プログラムも終盤になり、名物の『ナイアガラの滝』が始まった。大きく張られたロープからは何本もの紐状のものが下がっている。その大きなロープの端に点火され、みるみるうちに広がって全体に行き渡ると、花火でできた文字になる。

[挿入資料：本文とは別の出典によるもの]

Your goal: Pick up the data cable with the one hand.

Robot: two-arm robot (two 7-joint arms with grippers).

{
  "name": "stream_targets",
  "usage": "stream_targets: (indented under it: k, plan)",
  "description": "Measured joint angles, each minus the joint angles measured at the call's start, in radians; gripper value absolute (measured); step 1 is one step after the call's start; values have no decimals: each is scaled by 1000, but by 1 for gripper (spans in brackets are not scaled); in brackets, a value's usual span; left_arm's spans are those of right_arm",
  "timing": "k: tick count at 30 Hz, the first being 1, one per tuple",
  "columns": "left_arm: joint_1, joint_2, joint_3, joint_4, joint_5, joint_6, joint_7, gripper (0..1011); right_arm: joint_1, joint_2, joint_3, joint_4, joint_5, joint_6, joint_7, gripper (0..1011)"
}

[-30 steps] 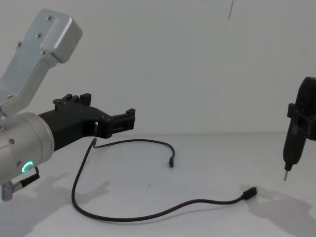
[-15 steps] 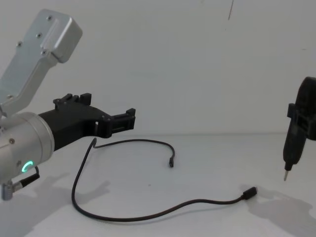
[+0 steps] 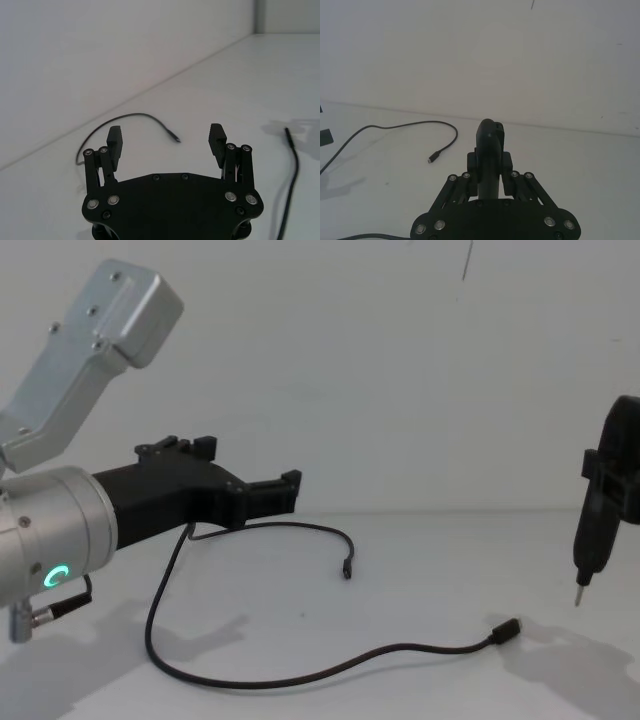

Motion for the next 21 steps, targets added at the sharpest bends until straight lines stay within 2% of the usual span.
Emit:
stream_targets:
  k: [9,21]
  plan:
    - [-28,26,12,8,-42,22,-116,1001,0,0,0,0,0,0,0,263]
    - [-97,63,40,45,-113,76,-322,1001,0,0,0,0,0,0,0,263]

その文字は、この花火大会開催30回目の記念を祝す言葉だった。
次はいよいよクライマックスだ。
ドーン
ドーン
パンパンパン
ドドーン
連続で色々な種類の花火が打ち上がる。
俺は、しだれ柳が好きだな、なんて思いながら夜空に浮かぶ夢の世界を眺めていた。
華やかな空から俺の隣の花に視線を落としてみる。
彼女のキラキラした瞳にも色とりどりの花が咲いている。
『ホントに大好きだよ』
今度は心の中で呟いてみた。
大きな拍手とともに花火大会は終了し、駅へと向かう道は一気に人で一杯になる。
俺たちは地元なので、花火の余韻を楽しみながらゆっくりと歩いて、彼女を家まで送って行くことにした。
「じゃあ、またね」
「うん、おやすみ」
彼女は門を入ったところでクルッと振り向き、もう一度俺の傍まで駆け寄ってきた。
「ん? どうしたの?」
その問いかけに答えることもなく、彼女はそのまま俺の左肩に両手を置いた。
え……。
そして背伸びして、俺の耳元で囁いたんだ。
「私も好きだよ」
「え……!」
「じゃ、おやすみ」
彼女はニコッとして、玄関まで走って行く。そしてきっと鳩が豆鉄砲を食らったような顔をしている俺に、イタズラっぽく笑いながら、小さく手を振ってドアを閉めた。
その場に残された俺は動揺した。
『あ……聞こえてたんだ』
今更ながら、花火大会の雰囲気に任せて言ってしまった自分の言葉に、恥ずかしさが込み上げてくる。
もう絶対に言わない。
耳まで赤くなっているのが、自分でも解った。と同時に、彼女のさっきの言葉を思い出して、その後自宅に着くまでずっと、ドキドキしていた。
シャワーを浴びてベッドに入ったが、今夜はとても眠れそうにない。想い出すと、またこころが高揚する。
『私も好きだよ』
何度となく彼女の可愛い声と、耳元で甘く囁かれた吐息混じりの言葉を想い出し、ひとりでニヤニヤしながら枕に顔をうずめてみたり、ポンポン叩いてみたり抱きしめてみたり。
……今夜はとても眠れそうにない。
がしかし、今日の人混みに疲れたのか、案外すぐに眠りに……。
いつものように俺は『女神の居所』にいる。
前後・左右・上下全てが眩しいほどに、純白な世界。
『君は……誰?』
〈女神のようなその差し出した手〉を、俺は今日も追いかける。
風もないのになびいているその長い髪は、白いベールで覆われていて、顔は見えない。
『顔は見えない』はずなのに、美しいその澄んだ瞳が、俺に微笑みかけているように感じる。
〈女神のようなその差し出した手〉は、今日もまた、俺を翻弄する。